If a line in the data below includes the string "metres", please return a copy of it.

___ Source material

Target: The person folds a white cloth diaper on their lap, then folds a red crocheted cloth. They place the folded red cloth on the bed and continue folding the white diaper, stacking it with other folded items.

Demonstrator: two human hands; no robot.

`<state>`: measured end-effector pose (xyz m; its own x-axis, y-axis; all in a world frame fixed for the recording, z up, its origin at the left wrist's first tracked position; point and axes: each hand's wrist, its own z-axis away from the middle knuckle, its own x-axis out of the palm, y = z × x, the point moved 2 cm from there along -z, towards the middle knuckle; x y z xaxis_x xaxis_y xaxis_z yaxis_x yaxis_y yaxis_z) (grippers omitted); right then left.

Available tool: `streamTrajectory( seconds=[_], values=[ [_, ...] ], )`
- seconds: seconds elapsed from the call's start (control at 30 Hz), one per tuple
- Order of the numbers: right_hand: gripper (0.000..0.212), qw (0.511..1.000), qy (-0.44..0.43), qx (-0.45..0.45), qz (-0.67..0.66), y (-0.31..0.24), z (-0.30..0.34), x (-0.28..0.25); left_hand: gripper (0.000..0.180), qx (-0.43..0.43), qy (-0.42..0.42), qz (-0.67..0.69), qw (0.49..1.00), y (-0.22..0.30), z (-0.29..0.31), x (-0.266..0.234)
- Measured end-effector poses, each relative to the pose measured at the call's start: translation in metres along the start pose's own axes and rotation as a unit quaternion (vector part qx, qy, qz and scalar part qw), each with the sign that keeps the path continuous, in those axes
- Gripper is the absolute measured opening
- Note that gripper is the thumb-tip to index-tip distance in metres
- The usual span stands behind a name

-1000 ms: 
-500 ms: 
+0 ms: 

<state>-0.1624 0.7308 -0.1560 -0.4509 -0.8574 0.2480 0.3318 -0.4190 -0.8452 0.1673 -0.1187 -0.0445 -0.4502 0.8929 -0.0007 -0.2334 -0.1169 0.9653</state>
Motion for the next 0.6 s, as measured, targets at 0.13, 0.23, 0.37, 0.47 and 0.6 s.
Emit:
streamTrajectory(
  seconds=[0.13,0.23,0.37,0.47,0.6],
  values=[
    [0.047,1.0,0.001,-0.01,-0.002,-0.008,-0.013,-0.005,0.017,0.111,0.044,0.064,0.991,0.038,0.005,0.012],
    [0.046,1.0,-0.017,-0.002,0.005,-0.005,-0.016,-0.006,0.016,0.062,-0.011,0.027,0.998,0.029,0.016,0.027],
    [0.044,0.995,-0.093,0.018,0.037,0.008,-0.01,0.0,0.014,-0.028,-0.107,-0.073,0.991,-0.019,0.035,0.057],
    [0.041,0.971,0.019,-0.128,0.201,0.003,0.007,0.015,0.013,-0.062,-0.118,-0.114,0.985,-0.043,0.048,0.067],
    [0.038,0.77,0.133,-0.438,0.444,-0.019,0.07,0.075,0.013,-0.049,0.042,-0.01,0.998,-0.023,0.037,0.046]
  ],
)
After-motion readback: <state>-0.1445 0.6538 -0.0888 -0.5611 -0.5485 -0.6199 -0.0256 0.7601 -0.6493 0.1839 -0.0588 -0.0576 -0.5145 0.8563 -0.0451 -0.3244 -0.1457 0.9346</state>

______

§ Result:
- Measured end-effector poses, each relative to the pose measured at the call's start: translation in metres along the start pose's own axes and rotation as a unit quaternion (vector part qx, qy, qz and scalar part qw), each with the sign that keeps the path continuous, in those axes
- Note that gripper is the thumb-tip to index-tip distance in metres

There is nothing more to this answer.